Emin elden, sapasağlam alınan ve hakikat buketi olan değer yükü, ömür boyu bir adanmışlıkla taşınır. Bu derin soluklu yürüyüş kutlu bir telaştır.
Haliyle, öncül olanı yakınında tutan yaşa basmaz, gözlük aramaz, İhtiyacı olana vaktinde yetişen olur.
Bu meyanda geniş yelpazesiyle bir ‘ocak’ olarak değerlendirdiğim Ay Vakti Dergimiz, Üsküdar’dan gel eylediği sofrasına penceresinin müdavimi kuşları da dâhil etmiştir. Ay Vakti; aydınlanma, net görebilme, beslenme, el verme arzusuyla yirmi iki yıldır her hafta Cuma namazı sonrasında, gençler öncelikli bu gönül kapısını hep açık tutmuştur.
Günlerin inanç ve sosyal yaşamdaki yerleri, üstlenmiş oldukları içeriğe uygun davranışın tatbikiyle değerini korur. Cuma günü, Cuma namazının feyziyle tutuşturulan Ay Vakti Dergimizdeki muhabbet közü, yaktığı meşaleyle etrafını aydınlatır olmuştur hep. O gün çay hazırdır. Kısmetimizde simit veya başka ikramlar, dudaklarda selam, gönülde muhabbet vardır.
Müsait olduğum zamanlarda, çoğu defalar Üsküdar’da Mihrimah Sultan Camii’nde Cuma namazımı kılarım. Akabinde ayağım doğruca Ay Vakti’ne, ocağın çektiği sıcaklığa götürür beni. Bazen birkaç dakika kapıda beklediğim olur, bazende açık olan dergimizi ilk selamlayan ben olurum. Bekleme sürecimde kapının hemen sağ tarafında duvarda montajlı mini sofrasından dergi kokusunu çekerim içime. O koku muhabbete motive eden kutlu telaşımızın vesilesidir.
Kapıdan içeriye atılan adımın devamı muhabbet erini pencerenin açılmasına kadar getirir. Pencere önünde çoğu zaman kumrular, güvercinler ve bazen de serçeler muhabbetimize dâhil olur. “Çayın dem kokusu, muhabbet ortamından nefis kokusunu uzaklaştırır.”Tabaklara pay edilen ikramlık simitlerden kuşların nasibi özenilerek küçük parçalar hâline getirilip ilk gelenlerin elinden konulur. Tabaklarda kalan tanecikler de penceremizin müdavimlerine silkelenerek, pencere önündeki kuşların da muhabbeti uzatılır. İnanç birlikteliği, davranış birlikteliğini oluşturur.
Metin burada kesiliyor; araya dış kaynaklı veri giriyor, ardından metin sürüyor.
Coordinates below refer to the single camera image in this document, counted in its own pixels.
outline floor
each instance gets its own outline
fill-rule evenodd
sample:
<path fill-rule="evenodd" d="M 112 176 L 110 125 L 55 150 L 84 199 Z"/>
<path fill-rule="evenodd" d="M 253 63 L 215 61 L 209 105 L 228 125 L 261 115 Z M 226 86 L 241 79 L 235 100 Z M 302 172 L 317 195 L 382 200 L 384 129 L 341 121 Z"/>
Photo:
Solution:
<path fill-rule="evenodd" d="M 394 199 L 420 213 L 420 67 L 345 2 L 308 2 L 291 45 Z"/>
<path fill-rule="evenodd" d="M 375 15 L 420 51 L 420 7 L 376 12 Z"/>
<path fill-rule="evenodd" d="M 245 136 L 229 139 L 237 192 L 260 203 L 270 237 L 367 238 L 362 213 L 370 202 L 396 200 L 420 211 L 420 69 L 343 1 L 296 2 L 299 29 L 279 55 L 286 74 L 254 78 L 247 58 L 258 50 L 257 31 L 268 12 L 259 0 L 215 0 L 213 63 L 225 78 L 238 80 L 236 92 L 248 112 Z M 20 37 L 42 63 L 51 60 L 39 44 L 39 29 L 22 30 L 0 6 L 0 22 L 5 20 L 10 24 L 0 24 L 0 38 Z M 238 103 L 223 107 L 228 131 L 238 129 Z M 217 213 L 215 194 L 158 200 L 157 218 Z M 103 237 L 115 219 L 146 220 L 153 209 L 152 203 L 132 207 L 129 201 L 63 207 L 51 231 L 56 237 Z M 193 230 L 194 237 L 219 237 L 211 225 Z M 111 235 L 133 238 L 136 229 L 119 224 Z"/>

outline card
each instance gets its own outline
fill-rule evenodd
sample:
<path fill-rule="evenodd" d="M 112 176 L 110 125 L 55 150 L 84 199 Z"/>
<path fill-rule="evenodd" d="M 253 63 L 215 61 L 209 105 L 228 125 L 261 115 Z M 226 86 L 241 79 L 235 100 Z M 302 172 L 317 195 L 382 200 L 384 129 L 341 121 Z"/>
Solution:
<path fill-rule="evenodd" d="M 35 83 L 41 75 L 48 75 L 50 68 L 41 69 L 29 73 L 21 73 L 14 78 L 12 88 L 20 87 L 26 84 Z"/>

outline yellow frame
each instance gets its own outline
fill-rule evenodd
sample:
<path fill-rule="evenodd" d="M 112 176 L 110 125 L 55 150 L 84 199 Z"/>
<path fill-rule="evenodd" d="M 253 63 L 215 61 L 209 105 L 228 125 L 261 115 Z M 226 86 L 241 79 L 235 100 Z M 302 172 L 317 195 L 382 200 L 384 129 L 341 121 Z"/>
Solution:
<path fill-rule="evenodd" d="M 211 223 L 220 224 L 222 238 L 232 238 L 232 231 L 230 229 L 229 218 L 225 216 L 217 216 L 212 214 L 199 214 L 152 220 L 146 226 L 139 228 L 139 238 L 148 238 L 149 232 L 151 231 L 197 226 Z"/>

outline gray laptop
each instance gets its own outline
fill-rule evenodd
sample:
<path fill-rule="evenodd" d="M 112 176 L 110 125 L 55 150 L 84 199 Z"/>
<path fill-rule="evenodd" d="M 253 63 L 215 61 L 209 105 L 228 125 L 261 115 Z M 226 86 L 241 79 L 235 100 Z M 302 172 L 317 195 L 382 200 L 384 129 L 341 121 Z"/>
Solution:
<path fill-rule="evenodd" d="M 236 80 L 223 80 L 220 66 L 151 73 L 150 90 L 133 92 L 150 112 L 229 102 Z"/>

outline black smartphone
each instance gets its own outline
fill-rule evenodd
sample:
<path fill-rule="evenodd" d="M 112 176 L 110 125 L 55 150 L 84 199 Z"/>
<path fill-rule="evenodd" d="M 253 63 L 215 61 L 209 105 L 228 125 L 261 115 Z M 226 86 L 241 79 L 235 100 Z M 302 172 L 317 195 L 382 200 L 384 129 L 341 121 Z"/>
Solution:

Sofranın kuşlara silkelenmesi hanemizde şükür duasının getirdiği berekettir. İşte bu bereket, bu aynı közden tutuşma bizleri Ay Vakti’ne çekmiştir.
Bu Cuma da Ay Vakti’nde Cuma sonrası dost gönüllerle muhabbet derinden seyreyledi. Boşalan bardaklara sohbetle demlenmiş çay dolduruldu. Penceremizin müdavimi kuşlar da simidimizden nasiplendi. Yarına açılan kapının kilidi biziz, dili muhabbetimiz…
Bize düşen, ilmin-bilimin arkından saf bir su gibi akarak aldığımız nefesin hakkını vermektir.
Söz Yumağı ve Söz Yutağı isimli kitaplarımda yer alan yüzlerce özdeyişten biriyle toparlıyorum konuyu:
“Sofrasını kuşlara silkeleyene komşu ol, onun sofrasında oturtacak minderi bulunur.